▶ **EXERCISE DESCRIPTION**: Find every line in the data that contains the word "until". Return each of those lines.

╭─ GIVEN MATERIAL

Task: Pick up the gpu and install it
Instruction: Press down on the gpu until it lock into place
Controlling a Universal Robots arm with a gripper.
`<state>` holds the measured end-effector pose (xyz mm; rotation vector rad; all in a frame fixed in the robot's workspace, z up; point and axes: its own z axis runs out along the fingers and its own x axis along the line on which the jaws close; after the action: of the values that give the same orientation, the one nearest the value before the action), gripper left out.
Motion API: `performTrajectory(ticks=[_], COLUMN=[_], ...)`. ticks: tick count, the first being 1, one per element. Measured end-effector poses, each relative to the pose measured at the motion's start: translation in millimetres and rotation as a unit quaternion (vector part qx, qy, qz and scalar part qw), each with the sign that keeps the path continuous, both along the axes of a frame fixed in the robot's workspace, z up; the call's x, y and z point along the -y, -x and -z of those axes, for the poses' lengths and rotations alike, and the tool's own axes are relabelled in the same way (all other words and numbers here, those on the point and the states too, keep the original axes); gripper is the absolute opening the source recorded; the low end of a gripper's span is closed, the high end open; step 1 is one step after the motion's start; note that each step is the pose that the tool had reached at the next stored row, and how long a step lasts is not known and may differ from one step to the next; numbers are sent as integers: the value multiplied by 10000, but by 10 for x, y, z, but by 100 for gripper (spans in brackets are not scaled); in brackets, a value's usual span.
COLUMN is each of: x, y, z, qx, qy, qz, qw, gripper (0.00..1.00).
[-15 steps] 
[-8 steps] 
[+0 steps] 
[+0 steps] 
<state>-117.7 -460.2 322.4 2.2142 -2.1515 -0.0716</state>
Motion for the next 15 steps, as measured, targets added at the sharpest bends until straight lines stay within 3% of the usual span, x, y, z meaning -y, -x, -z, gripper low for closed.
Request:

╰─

▶ **SOLUTION FOR THIS EXERCISE**:
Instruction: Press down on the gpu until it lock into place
Motion for the next 15 steps, as measured, targets added at the sharpest bends until straight lines stay within 3% of the usual span, x, y, z meaning -y, -x, -z, gripper low for closed.

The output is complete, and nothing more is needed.